(Aim of the exercise)
Report the lines of the data below that contain the string "locate".

--

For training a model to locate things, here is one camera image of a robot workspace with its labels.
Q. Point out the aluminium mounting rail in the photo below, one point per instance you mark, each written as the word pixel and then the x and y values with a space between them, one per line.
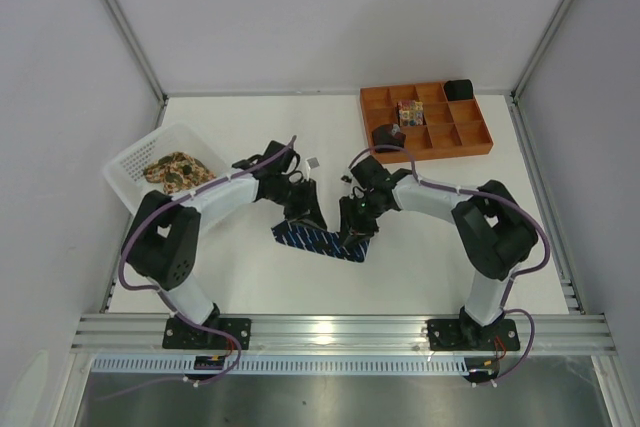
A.
pixel 554 335

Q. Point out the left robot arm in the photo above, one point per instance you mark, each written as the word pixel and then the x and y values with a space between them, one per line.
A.
pixel 159 251

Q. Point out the wooden compartment tray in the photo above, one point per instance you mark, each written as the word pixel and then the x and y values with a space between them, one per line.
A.
pixel 450 129

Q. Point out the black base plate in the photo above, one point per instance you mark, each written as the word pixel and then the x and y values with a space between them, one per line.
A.
pixel 178 335
pixel 453 334

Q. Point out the black rolled tie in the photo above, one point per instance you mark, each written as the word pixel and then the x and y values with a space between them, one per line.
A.
pixel 458 90

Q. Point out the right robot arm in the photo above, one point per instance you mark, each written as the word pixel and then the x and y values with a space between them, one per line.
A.
pixel 495 234

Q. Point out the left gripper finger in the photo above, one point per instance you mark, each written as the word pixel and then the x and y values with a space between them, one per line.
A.
pixel 298 217
pixel 313 206

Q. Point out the floral patterned tie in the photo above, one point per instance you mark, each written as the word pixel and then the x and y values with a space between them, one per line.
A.
pixel 176 172

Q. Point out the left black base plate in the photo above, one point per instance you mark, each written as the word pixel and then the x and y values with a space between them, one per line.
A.
pixel 178 335

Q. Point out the colourful rolled tie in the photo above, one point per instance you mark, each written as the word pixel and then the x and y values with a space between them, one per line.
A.
pixel 410 113

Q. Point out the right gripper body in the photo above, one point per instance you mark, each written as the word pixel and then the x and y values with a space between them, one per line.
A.
pixel 356 212

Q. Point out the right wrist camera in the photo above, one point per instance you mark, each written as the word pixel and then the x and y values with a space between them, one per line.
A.
pixel 365 174

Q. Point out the dark maroon rolled tie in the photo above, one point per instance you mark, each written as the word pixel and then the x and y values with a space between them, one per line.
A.
pixel 388 138

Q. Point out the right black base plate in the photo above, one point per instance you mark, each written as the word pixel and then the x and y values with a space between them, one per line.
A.
pixel 453 334

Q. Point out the navy striped tie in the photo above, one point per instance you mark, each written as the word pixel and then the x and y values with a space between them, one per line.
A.
pixel 318 241

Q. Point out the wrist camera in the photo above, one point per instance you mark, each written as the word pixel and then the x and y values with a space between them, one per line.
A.
pixel 365 174
pixel 279 162

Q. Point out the white plastic basket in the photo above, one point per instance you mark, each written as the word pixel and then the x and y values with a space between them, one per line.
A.
pixel 124 173

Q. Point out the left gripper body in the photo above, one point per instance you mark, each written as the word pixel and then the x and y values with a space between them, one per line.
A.
pixel 302 201

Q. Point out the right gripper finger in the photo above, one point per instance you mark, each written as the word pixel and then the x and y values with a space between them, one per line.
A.
pixel 348 232
pixel 364 236

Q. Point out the white slotted cable duct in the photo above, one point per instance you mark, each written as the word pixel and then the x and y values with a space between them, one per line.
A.
pixel 281 365

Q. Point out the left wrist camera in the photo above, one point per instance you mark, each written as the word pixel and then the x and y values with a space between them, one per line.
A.
pixel 279 162

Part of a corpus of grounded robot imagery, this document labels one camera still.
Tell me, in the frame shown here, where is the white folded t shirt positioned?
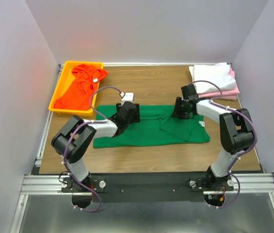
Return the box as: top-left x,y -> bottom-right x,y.
189,63 -> 236,94

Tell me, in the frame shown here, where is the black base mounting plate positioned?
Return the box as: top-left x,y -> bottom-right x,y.
58,172 -> 234,210

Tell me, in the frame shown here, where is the orange t shirt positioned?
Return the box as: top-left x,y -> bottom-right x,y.
54,64 -> 108,111

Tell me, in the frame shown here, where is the yellow plastic bin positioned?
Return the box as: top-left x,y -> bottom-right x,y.
48,61 -> 104,116

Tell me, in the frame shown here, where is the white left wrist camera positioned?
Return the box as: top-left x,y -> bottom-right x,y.
121,92 -> 134,104

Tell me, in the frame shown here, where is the green t shirt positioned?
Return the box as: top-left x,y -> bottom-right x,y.
93,105 -> 210,149

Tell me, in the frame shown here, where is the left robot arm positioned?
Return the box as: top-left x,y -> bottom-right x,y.
51,101 -> 140,192

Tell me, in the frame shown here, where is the pink folded t shirt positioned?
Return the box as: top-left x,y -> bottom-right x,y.
199,67 -> 239,98

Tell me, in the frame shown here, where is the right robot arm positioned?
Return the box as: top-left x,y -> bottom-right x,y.
172,83 -> 257,191

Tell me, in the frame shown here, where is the aluminium frame rail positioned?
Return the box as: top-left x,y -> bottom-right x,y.
20,64 -> 66,195

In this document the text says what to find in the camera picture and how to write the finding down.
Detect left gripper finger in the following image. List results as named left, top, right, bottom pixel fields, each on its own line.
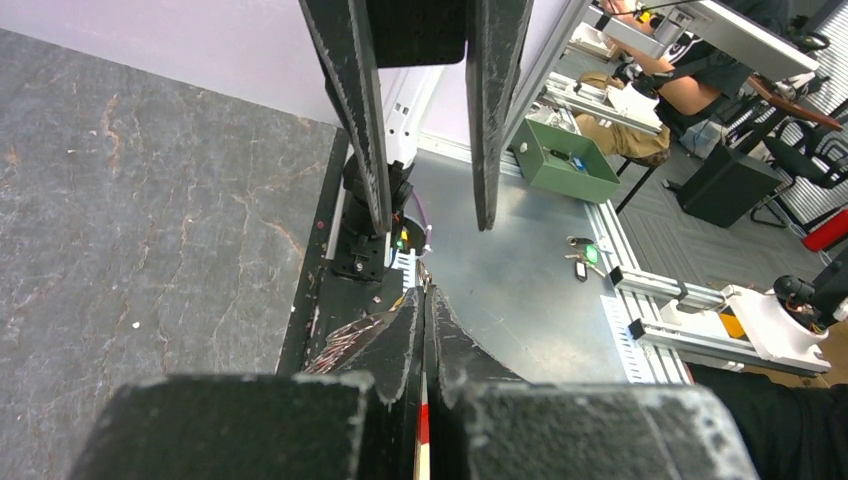
left=425, top=286, right=525, bottom=479
left=304, top=287, right=424, bottom=479

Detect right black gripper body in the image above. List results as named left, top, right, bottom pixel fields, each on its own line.
left=366, top=0, right=467, bottom=68

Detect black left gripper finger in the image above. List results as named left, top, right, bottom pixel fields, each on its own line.
left=300, top=1, right=392, bottom=234
left=465, top=0, right=533, bottom=231

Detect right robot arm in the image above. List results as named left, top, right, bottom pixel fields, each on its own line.
left=301, top=1, right=532, bottom=282

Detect keys with green tag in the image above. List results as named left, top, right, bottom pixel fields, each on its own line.
left=564, top=236, right=606, bottom=282

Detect green metal box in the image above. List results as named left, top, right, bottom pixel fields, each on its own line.
left=510, top=119, right=620, bottom=204

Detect seated person in black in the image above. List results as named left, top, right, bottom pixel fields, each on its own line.
left=575, top=32, right=754, bottom=166

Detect black box on floor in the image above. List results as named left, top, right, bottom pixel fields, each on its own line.
left=676, top=144, right=782, bottom=228

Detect right aluminium corner post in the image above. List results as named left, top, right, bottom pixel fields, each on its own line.
left=503, top=0, right=591, bottom=148

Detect aluminium toothed cable duct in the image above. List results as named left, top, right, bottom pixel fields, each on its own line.
left=390, top=249, right=419, bottom=293

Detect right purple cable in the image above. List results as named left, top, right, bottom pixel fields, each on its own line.
left=409, top=188, right=433, bottom=256

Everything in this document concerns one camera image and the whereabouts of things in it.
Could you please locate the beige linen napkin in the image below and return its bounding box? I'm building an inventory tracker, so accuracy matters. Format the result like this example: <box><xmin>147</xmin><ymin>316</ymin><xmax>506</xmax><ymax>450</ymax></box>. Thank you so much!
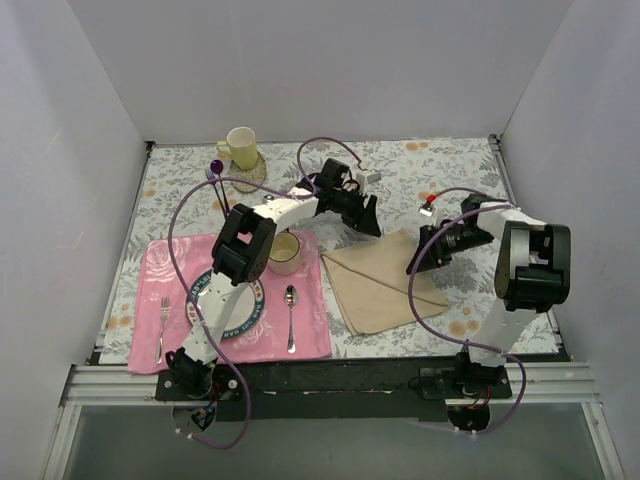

--

(Finished exercise)
For training a model to locate things, here is one camera image of a robot workspace with its labels.
Could you please locate the beige linen napkin in the image below and return its bounding box? I'm building an inventory tracker, so accuracy matters. Format the result like this example: <box><xmin>147</xmin><ymin>316</ymin><xmax>506</xmax><ymax>450</ymax></box>. Thank you so much!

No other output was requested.